■ TASK ■
Go through the records below from the first line and print each one exactly, stopping after the line that contains "Where can the finger". Do not print pictures or anything past that line.
== Segment start ==
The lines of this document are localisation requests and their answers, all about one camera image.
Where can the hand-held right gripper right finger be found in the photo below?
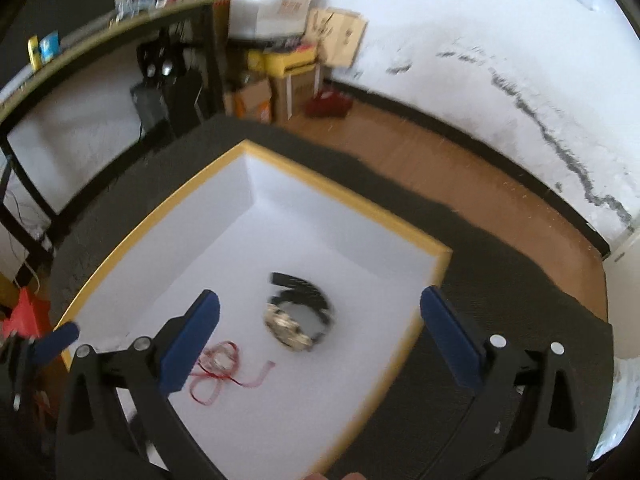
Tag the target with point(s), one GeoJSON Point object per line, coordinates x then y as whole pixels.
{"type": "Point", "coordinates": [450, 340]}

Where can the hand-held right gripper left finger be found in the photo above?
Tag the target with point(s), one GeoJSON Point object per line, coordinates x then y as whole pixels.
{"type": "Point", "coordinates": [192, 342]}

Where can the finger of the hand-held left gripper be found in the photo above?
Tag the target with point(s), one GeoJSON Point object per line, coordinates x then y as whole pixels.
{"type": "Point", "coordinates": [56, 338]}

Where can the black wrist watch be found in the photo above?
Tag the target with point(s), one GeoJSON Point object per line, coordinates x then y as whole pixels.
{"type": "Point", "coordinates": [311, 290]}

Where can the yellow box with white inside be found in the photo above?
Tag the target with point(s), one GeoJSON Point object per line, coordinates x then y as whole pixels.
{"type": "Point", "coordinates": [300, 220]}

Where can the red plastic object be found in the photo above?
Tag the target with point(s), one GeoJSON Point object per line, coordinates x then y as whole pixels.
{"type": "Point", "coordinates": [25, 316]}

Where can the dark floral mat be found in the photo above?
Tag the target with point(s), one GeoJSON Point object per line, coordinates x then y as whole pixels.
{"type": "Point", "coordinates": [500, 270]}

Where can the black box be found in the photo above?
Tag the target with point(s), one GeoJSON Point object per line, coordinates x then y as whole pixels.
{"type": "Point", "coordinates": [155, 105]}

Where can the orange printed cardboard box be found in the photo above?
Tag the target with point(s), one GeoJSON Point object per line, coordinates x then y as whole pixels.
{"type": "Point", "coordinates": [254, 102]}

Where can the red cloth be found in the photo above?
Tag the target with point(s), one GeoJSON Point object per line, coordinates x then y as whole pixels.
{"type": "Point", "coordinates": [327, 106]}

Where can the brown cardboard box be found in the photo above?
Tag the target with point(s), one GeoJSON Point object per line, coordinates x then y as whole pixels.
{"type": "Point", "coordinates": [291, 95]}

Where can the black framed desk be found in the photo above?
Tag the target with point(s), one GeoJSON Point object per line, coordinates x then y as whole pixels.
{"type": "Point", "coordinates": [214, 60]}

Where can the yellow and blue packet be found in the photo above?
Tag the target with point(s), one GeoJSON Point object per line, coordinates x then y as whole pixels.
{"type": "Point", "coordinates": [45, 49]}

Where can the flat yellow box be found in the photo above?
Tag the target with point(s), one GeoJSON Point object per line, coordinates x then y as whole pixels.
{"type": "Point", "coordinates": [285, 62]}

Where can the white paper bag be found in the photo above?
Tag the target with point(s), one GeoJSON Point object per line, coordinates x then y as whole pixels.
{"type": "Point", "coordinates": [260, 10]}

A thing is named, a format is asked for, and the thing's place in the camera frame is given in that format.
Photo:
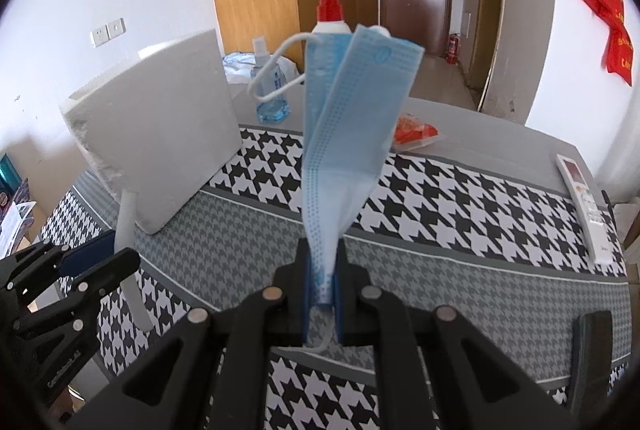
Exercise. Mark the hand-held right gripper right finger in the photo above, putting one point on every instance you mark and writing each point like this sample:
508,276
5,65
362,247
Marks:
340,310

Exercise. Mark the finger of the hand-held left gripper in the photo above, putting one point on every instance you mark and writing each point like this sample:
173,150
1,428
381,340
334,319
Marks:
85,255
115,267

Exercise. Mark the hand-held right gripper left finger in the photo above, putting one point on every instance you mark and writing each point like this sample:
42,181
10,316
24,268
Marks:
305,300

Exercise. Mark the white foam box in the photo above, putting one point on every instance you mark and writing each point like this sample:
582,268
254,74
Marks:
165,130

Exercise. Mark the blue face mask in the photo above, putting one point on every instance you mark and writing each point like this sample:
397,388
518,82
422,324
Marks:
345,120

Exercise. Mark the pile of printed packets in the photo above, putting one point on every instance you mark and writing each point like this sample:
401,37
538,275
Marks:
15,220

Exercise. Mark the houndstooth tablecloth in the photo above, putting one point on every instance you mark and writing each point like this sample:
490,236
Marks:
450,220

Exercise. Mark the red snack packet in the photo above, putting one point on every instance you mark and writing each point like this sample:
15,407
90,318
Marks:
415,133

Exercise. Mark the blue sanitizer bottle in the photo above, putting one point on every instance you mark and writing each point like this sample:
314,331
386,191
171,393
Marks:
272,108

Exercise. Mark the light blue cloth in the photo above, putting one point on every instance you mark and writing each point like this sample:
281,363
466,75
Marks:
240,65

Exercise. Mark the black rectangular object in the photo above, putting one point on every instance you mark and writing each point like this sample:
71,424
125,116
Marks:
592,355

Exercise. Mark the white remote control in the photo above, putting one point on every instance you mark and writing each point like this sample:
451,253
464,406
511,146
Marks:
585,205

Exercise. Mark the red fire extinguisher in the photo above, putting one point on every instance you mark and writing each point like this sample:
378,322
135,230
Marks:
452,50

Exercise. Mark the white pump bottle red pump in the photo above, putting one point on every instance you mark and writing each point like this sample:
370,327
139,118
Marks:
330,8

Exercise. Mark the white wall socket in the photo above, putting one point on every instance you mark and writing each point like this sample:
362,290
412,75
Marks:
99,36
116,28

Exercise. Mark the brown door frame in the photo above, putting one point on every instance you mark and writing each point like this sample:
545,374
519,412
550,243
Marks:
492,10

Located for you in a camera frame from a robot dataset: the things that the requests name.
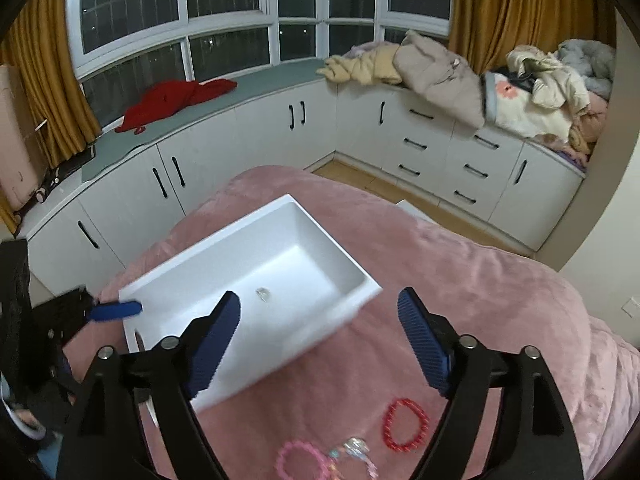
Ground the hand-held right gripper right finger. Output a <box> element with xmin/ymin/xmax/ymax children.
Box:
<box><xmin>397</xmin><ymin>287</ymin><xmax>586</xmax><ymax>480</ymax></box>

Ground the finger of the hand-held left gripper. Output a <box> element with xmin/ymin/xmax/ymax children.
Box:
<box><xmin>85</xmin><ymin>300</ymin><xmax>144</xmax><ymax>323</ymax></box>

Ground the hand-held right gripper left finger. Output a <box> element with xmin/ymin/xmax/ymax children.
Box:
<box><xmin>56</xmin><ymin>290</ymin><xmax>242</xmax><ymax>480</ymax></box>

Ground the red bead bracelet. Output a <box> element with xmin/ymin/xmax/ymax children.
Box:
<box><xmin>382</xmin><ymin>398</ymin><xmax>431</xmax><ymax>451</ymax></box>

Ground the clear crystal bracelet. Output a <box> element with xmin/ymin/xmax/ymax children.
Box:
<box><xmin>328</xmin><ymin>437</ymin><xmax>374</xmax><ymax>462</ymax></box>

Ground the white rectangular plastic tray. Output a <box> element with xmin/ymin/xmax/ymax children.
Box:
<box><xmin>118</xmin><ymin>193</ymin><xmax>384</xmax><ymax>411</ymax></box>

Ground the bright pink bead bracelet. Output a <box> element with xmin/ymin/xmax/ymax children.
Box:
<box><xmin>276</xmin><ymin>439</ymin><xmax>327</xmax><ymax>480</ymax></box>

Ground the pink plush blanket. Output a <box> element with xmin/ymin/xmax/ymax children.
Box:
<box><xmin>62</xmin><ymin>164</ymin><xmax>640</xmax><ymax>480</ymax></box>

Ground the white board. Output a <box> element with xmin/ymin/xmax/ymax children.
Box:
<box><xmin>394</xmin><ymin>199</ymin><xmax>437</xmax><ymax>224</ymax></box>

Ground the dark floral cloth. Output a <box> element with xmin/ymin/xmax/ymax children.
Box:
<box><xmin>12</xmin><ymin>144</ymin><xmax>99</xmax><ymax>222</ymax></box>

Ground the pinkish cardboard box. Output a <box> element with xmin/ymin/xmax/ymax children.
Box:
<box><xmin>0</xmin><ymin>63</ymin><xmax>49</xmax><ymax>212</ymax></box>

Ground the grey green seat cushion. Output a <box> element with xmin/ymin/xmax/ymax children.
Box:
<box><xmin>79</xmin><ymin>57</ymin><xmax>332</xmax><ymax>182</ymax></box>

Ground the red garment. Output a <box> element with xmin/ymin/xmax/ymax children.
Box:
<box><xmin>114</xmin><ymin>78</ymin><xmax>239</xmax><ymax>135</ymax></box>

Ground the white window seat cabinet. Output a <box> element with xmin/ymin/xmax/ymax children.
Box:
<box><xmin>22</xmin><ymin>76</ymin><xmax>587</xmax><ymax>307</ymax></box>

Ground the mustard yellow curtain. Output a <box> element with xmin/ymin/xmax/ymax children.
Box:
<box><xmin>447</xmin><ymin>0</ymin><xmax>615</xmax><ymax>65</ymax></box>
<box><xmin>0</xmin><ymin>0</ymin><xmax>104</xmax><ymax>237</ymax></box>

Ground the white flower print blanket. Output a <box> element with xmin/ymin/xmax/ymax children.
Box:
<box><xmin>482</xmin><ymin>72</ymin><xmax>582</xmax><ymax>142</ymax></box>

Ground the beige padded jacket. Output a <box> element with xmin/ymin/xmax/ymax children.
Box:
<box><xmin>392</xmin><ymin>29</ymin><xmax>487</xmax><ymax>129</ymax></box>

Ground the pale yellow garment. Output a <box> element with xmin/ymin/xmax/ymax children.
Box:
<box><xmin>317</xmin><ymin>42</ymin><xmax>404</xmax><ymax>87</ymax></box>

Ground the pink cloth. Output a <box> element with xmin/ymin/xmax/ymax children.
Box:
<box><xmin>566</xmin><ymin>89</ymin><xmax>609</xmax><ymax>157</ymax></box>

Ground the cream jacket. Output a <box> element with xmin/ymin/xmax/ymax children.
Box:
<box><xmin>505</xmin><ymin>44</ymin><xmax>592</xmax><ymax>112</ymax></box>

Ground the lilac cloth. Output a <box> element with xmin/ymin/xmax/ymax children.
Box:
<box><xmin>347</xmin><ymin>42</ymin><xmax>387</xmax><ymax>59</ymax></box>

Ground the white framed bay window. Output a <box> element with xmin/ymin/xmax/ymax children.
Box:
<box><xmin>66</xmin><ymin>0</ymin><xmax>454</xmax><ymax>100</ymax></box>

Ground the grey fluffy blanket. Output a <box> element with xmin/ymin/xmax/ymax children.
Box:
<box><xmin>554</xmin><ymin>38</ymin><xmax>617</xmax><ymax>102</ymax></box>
== Segment end ==
■ COMPLETED EXERCISE ■
The lines of this document are localisation requests and their answers, all about one camera image.
Where can the hand-held right gripper right finger be found in the photo below?
Tag the target with point(s), one GeoJSON Point object per line, coordinates x then y as whole pixels.
{"type": "Point", "coordinates": [450, 340]}

Where can the hand-held right gripper left finger be found in the photo above?
Tag the target with point(s), one GeoJSON Point object per line, coordinates x then y as whole pixels.
{"type": "Point", "coordinates": [192, 342]}

Where can the finger of the hand-held left gripper be found in the photo above?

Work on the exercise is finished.